Member of the Maine House of Representatives from the 8th district
- In office December 3, 2014 – December 7, 2022
- Preceded by: Paul Bennett (R)
- Succeeded by: Daniel Sayre (D)

Personal details
- Born: Christopher Welton Babbidge March 14, 1949 (age 77) Portland, Maine U.S.
- Party: Democratic
- Education: South Portland High School; University of Maine Portland; University of Maine Orono; University of Maine Portland-Gorham (BA);
- Website: Official website

= Christopher Babbidge =

American politician

Christopher Welton Babbidge (born March 14, 1949) is an American politician who served the 8th district in the Maine House of Representatives from 2014 to 2022.

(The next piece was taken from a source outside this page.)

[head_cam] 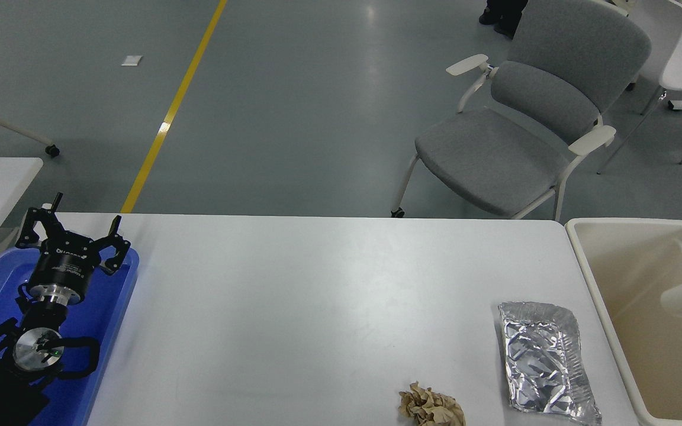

An educator for four decades, he taught social studies at Greenville High School in the Moosehead region of Maine from 1973 to 1981. He continued to teach American history, government, and world cultures at Kennebunk High School near the coast of southern Maine from 1981 to 2012.

Babbidge was first elected to the Maine legislature in 2004, the first Democrat in 94 years to be elected from Kennebunk. At the time Kennebunk was 23% democratic. He represented Maine’s 141st District in the House of Representatives from 2004 to 2008, when despite being unopposed he announced he would not run for reelection.

Following the Republican wave of 2010, including the election of a Republican governor, Babbidge, a Democrat, returned to the legislature in 2014. He returned to advocate for gender equality, renewable energy, environmental protection, educational opportunity, and social justice. Having served on four legislative committees he concluded by serving three consecutive terms on the joint committee on judiciary. In accordance with Maine Statute, Rep. Babbidge was term-limited after four consecutive terms, ending in December 2022. Babbidge was elected at four state conventions to be a delegate from Maine to four Democratic National Conventions. Chicago in 1996, Los Angeles in 2000, Denver in 2008, and Philadelphia in 2016.